§ **What this task involves**: Which lines in the records below contain the word "pink"? Report each of them.

────

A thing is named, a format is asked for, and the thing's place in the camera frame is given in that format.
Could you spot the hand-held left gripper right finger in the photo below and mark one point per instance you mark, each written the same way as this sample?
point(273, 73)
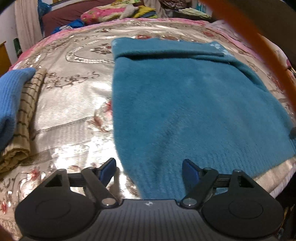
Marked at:
point(190, 170)

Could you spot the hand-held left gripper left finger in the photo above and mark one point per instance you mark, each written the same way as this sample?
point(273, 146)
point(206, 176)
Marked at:
point(106, 169)

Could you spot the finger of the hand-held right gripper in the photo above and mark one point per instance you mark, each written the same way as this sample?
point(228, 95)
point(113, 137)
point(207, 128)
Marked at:
point(293, 132)

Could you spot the teal knit sweater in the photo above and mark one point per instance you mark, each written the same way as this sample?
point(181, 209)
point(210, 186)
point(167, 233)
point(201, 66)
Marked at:
point(196, 111)

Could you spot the silver floral bedspread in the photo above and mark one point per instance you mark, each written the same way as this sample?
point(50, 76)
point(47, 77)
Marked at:
point(74, 92)

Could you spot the tan plaid folded cloth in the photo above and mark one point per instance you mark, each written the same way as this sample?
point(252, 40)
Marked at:
point(25, 115)

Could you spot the pink floral blanket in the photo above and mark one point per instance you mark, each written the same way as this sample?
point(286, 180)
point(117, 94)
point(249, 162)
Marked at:
point(245, 39)

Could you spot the dark furniture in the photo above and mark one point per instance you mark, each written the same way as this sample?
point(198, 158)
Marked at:
point(275, 18)

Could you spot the blue ribbed knit garment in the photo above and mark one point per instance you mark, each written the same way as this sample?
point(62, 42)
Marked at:
point(11, 99)

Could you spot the blue crumpled cloth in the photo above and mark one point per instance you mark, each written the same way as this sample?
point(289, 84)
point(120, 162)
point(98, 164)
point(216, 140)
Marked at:
point(69, 25)

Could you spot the wooden cabinet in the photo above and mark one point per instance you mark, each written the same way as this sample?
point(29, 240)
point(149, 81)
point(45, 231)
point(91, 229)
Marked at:
point(4, 60)

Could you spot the green bottle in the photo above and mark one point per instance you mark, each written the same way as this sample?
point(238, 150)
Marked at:
point(18, 47)

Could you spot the pink floral pillow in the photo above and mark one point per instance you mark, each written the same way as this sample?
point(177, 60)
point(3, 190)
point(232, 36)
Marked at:
point(104, 15)

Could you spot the pale green folded cloth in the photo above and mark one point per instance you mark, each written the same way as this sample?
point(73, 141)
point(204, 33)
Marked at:
point(194, 12)

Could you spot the maroon sofa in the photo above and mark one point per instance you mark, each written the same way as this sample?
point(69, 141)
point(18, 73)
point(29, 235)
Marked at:
point(62, 19)

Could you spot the grey cloth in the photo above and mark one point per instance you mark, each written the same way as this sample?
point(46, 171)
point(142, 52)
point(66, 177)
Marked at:
point(129, 10)

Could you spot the yellow folded cloth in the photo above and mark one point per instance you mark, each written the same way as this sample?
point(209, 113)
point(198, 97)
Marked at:
point(145, 11)

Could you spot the brown floral bundle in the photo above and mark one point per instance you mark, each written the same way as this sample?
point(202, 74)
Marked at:
point(175, 3)

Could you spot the beige curtain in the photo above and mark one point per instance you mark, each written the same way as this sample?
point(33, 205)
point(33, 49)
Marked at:
point(29, 20)

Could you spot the blue plastic bag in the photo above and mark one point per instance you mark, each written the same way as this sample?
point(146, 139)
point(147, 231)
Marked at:
point(43, 7)

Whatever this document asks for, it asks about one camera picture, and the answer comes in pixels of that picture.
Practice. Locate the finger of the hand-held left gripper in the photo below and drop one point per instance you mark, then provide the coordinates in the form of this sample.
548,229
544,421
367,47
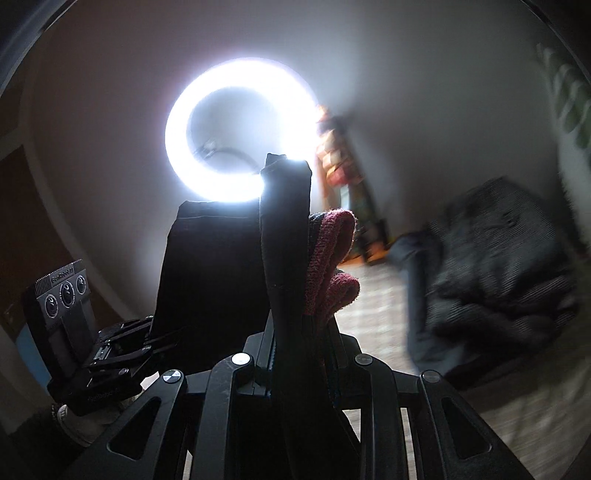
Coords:
134,357
127,333

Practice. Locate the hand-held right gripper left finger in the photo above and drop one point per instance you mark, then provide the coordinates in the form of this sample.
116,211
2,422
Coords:
261,369

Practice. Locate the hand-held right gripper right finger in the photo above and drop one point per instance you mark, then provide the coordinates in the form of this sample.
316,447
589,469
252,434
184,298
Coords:
369,392

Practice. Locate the black pants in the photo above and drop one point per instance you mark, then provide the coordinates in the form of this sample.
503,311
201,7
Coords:
217,267

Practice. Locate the orange patterned cloth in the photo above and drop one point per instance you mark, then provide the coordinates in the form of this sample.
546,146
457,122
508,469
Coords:
378,251

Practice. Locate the pile of dark clothes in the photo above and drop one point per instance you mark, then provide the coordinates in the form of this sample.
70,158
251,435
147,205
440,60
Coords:
498,277

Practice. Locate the colourful hanging ornament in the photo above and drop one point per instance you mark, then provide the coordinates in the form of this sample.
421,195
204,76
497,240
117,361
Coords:
330,152

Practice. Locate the green striped pillow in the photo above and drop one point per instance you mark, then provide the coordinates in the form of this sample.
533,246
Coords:
570,101

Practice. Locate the dark leaning frame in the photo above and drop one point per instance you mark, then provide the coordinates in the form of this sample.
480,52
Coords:
364,212

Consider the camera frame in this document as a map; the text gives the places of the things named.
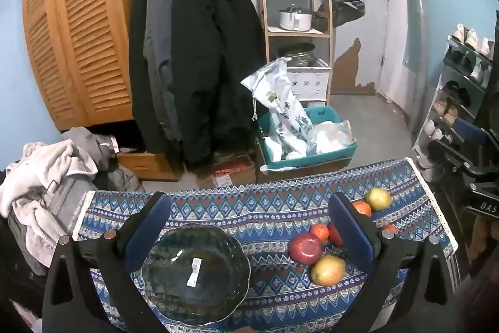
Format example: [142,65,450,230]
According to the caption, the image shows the brown cardboard box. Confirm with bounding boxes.
[255,138,351,183]

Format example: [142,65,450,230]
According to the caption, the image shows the metal pot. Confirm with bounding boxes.
[277,43,316,67]

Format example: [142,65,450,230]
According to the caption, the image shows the pile of light clothes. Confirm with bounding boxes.
[0,141,98,267]

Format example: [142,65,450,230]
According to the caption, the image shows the dark green glass bowl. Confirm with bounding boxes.
[141,223,251,326]

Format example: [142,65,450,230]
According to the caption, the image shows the black hanging bag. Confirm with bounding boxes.
[317,0,366,31]

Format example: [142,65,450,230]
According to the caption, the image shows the white floral plastic bag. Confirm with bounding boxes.
[241,58,314,162]

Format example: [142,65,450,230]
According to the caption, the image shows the grey garment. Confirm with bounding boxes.
[60,127,118,170]

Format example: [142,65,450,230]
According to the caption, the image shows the shoe rack with shoes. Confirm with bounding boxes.
[415,24,496,181]

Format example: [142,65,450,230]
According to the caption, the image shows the wooden shelf rack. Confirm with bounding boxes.
[255,0,336,103]

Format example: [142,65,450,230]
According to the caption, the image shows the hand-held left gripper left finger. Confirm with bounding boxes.
[41,192,174,333]

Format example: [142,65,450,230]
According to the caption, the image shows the person's right hand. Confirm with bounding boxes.
[466,216,499,267]

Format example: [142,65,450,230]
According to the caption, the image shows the black knit garment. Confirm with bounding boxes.
[0,216,49,318]

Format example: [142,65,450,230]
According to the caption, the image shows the blue patterned tablecloth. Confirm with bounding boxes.
[72,157,458,333]

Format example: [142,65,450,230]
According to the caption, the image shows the small red apple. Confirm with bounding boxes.
[327,223,344,247]

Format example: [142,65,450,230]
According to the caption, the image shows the red cardboard box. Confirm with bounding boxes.
[212,155,256,186]

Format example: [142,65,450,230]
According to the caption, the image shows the white plastic crate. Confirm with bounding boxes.
[286,59,332,102]

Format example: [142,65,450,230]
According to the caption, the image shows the white cooking pot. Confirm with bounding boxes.
[279,5,328,31]

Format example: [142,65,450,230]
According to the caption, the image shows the black hanging coat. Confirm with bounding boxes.
[128,0,266,168]

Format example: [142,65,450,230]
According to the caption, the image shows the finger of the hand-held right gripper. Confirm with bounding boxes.
[428,140,474,172]
[453,120,488,146]

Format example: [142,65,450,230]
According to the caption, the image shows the teal box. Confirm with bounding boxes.
[256,107,358,170]

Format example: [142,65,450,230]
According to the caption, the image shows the crumpled white plastic bags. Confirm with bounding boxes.
[306,120,355,156]

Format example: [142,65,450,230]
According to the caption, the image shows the white door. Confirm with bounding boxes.
[376,0,424,115]

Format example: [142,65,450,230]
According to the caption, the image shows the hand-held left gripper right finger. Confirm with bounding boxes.
[328,192,457,333]

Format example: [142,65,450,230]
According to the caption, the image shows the grey hanging jacket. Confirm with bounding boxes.
[142,0,184,146]

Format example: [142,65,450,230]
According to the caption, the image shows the wooden louvered wardrobe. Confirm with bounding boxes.
[21,0,151,131]

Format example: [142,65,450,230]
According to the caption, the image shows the large red apple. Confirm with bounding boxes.
[288,233,324,265]

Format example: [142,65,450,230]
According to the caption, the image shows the metal shoe rack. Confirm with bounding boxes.
[412,34,496,181]

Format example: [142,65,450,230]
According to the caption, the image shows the wooden drawer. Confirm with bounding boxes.
[116,151,180,181]

────

§ **Output for this task**:
Could you spot the pink floral blanket in the photo above and mark one point per instance you mark, each written the same way as this sample?
Could you spot the pink floral pillow in the photo above and mark one point per instance you mark, each written the same way as this sample?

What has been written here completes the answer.